WORK TASK
Please repeat the whole listing exactly, but leave out any picture it holds.

---------- DATASET ENTRIES

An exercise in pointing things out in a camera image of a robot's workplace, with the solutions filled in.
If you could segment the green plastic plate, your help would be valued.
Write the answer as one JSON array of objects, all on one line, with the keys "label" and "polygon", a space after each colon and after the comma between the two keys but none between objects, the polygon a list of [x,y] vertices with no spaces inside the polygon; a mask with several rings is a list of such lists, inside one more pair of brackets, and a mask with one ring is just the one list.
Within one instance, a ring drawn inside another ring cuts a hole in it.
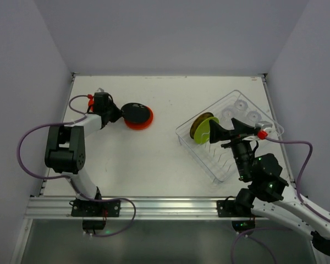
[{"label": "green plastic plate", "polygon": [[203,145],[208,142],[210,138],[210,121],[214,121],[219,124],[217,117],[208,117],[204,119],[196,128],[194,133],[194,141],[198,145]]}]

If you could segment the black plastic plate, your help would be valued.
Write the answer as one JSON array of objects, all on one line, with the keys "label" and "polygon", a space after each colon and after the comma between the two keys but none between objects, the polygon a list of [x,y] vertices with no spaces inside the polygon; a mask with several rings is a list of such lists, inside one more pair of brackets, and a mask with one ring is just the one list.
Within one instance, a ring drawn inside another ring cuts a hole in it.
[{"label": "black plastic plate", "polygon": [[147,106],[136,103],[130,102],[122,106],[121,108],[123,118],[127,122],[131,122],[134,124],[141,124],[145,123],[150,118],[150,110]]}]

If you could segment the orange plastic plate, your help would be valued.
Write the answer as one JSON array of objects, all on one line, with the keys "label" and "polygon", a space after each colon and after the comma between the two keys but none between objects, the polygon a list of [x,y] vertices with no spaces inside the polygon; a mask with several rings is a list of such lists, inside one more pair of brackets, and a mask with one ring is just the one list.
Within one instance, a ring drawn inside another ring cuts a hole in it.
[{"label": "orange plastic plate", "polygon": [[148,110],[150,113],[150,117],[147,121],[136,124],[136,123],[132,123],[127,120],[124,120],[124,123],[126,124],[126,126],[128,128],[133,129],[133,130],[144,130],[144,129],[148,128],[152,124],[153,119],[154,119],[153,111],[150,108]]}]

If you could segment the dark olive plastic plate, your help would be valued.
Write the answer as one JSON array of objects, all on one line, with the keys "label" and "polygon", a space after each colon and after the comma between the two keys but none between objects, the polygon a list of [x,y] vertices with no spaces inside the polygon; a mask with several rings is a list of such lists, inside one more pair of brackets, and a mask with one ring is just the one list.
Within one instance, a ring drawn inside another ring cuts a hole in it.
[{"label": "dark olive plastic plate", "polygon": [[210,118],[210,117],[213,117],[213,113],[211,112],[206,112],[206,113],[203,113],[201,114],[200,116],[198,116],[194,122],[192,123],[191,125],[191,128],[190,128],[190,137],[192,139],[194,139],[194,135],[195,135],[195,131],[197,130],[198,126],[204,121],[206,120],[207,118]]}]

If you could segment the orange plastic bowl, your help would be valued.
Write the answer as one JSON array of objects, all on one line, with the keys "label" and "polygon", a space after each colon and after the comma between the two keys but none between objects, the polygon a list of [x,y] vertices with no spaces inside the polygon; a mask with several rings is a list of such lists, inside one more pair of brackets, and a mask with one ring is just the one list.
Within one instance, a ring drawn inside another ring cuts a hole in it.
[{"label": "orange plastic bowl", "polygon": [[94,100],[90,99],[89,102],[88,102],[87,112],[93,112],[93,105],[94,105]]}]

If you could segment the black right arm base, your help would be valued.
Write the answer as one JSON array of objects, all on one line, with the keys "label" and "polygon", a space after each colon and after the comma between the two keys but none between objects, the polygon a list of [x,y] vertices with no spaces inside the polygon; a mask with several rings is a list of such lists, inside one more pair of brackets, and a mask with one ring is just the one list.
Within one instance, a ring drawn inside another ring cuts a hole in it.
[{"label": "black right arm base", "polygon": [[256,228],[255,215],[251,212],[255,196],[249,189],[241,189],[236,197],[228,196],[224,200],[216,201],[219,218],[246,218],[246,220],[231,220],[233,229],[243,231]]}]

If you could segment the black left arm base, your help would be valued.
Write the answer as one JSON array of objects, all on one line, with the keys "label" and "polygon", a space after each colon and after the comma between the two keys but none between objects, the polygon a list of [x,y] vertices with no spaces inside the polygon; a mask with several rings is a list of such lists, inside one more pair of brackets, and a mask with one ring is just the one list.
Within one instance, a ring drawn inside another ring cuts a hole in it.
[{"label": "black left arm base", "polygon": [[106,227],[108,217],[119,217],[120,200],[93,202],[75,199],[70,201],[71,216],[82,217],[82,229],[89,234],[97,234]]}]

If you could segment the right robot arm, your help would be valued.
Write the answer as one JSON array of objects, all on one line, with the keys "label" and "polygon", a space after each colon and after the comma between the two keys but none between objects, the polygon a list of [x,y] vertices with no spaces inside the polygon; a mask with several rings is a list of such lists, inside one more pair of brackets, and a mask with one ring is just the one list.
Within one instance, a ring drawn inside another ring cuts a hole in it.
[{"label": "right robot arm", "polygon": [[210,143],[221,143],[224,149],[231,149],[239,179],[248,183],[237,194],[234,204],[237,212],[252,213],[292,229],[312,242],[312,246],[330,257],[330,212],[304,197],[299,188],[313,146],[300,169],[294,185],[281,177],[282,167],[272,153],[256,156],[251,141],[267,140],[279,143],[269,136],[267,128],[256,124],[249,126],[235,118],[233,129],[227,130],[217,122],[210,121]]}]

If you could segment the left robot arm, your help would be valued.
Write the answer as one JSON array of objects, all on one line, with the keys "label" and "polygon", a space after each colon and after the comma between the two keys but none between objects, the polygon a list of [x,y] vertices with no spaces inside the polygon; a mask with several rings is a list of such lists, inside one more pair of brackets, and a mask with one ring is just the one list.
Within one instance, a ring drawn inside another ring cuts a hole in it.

--------------------

EXPECTED ANSWER
An exercise in pointing things out in a camera image of a robot's workplace, with the solutions filled in.
If you could segment the green plastic plate, your help would be valued.
Write the answer as one JSON array of objects, all on one line, with the keys "label" and "polygon", a space after each colon and after the comma between the two keys but none between objects, the polygon a list of [x,y] vertices with no spaces inside the polygon; a mask with several rings is a list of such lists, inside one more pair of brackets, and a mask with one ring is just the one list.
Within one instance, a ring drawn inside another ring cuts a hole in it.
[{"label": "green plastic plate", "polygon": [[203,145],[208,142],[210,138],[210,121],[214,121],[219,124],[217,117],[208,117],[204,119],[196,128],[194,133],[194,141],[198,145]]}]

If you could segment the black plastic plate, your help would be valued.
Write the answer as one JSON array of objects, all on one line, with the keys "label" and "polygon", a space after each colon and after the comma between the two keys but none between objects, the polygon a list of [x,y] vertices with no spaces inside the polygon; a mask with several rings is a list of such lists, inside one more pair of brackets, and a mask with one ring is just the one list.
Within one instance, a ring drawn inside another ring cuts a hole in it.
[{"label": "black plastic plate", "polygon": [[147,106],[136,103],[130,102],[122,106],[121,108],[123,118],[127,122],[131,122],[134,124],[141,124],[145,123],[150,118],[150,110]]}]

If you could segment the orange plastic plate, your help would be valued.
Write the answer as one JSON array of objects, all on one line, with the keys "label" and "polygon", a space after each colon and after the comma between the two keys but none between objects, the polygon a list of [x,y] vertices with no spaces inside the polygon; a mask with several rings is a list of such lists, inside one more pair of brackets, and a mask with one ring is just the one list.
Within one instance, a ring drawn inside another ring cuts a hole in it.
[{"label": "orange plastic plate", "polygon": [[148,110],[150,113],[150,117],[147,121],[136,124],[136,123],[132,123],[127,120],[124,120],[124,123],[126,124],[126,126],[128,128],[133,129],[133,130],[144,130],[144,129],[148,128],[152,124],[153,119],[154,119],[153,111],[150,108]]}]

If you could segment the dark olive plastic plate, your help would be valued.
Write the answer as one JSON array of objects, all on one line, with the keys "label" and "polygon", a space after each colon and after the comma between the two keys but none between objects, the polygon a list of [x,y] vertices with no spaces inside the polygon; a mask with several rings is a list of such lists, inside one more pair of brackets, and a mask with one ring is just the one list.
Within one instance, a ring drawn inside another ring cuts a hole in it.
[{"label": "dark olive plastic plate", "polygon": [[210,118],[210,117],[213,117],[213,113],[211,112],[206,112],[206,113],[203,113],[201,114],[200,116],[198,116],[194,122],[192,123],[191,125],[191,128],[190,128],[190,137],[192,139],[194,139],[194,135],[195,135],[195,131],[197,130],[198,126],[204,121],[206,120],[207,118]]}]

If you could segment the orange plastic bowl, your help would be valued.
Write the answer as one JSON array of objects, all on one line, with the keys "label" and "polygon", a space after each colon and after the comma between the two keys but none between objects, the polygon a list of [x,y] vertices with no spaces inside the polygon; a mask with several rings is a list of such lists, inside one more pair of brackets, and a mask with one ring is just the one list.
Within one instance, a ring drawn inside another ring cuts a hole in it.
[{"label": "orange plastic bowl", "polygon": [[94,100],[90,99],[89,102],[88,102],[87,112],[93,112],[93,105],[94,105]]}]

If you could segment the black right arm base, your help would be valued.
Write the answer as one JSON array of objects, all on one line, with the keys "label" and "polygon", a space after each colon and after the comma between the two keys but none between objects, the polygon a list of [x,y] vertices with no spaces inside the polygon; a mask with several rings is a list of such lists, inside one more pair of brackets, and a mask with one ring is just the one list.
Within one instance, a ring drawn inside another ring cuts a hole in it.
[{"label": "black right arm base", "polygon": [[256,228],[255,215],[251,212],[255,196],[249,189],[241,189],[236,197],[228,196],[224,200],[216,201],[219,218],[246,218],[246,220],[231,220],[233,229],[243,231]]}]

If you could segment the black left arm base, your help would be valued.
Write the answer as one JSON array of objects, all on one line, with the keys "label" and "polygon", a space after each colon and after the comma between the two keys but none between objects, the polygon a list of [x,y] vertices with no spaces inside the polygon; a mask with several rings is a list of such lists, inside one more pair of brackets, and a mask with one ring is just the one list.
Within one instance, a ring drawn inside another ring cuts a hole in it.
[{"label": "black left arm base", "polygon": [[106,227],[108,217],[119,217],[120,200],[93,202],[75,199],[70,201],[71,216],[82,217],[82,229],[89,234],[97,234]]}]

If you could segment the right robot arm, your help would be valued.
Write the answer as one JSON array of objects, all on one line, with the keys "label" and "polygon", a space after each colon and after the comma between the two keys but none between objects, the polygon a list of [x,y] vertices with no spaces inside the polygon; a mask with several rings is a list of such lists, inside one more pair of brackets, and a mask with one ring is just the one list.
Within one instance, a ring drawn inside another ring cuts a hole in it.
[{"label": "right robot arm", "polygon": [[210,143],[221,143],[224,149],[231,149],[239,179],[248,183],[237,194],[234,204],[237,212],[252,213],[292,229],[312,242],[312,246],[330,257],[330,212],[304,197],[299,188],[313,146],[300,169],[294,185],[281,177],[282,167],[272,153],[256,156],[251,141],[267,140],[279,143],[269,136],[267,128],[256,124],[249,126],[235,118],[233,129],[227,130],[217,122],[210,121]]}]

If you could segment the left robot arm, your help would be valued.
Write the answer as one JSON array of objects, all on one line, with the keys "label" and "polygon", a space after each colon and after the comma between the two keys but none between objects, the polygon a list of [x,y] vertices with no spaces inside the polygon; a mask with several rings is a list of such lists, inside one more pair of brackets, and a mask with one ring is just the one list.
Within one instance, a ring drawn inside another ring cuts a hole in it.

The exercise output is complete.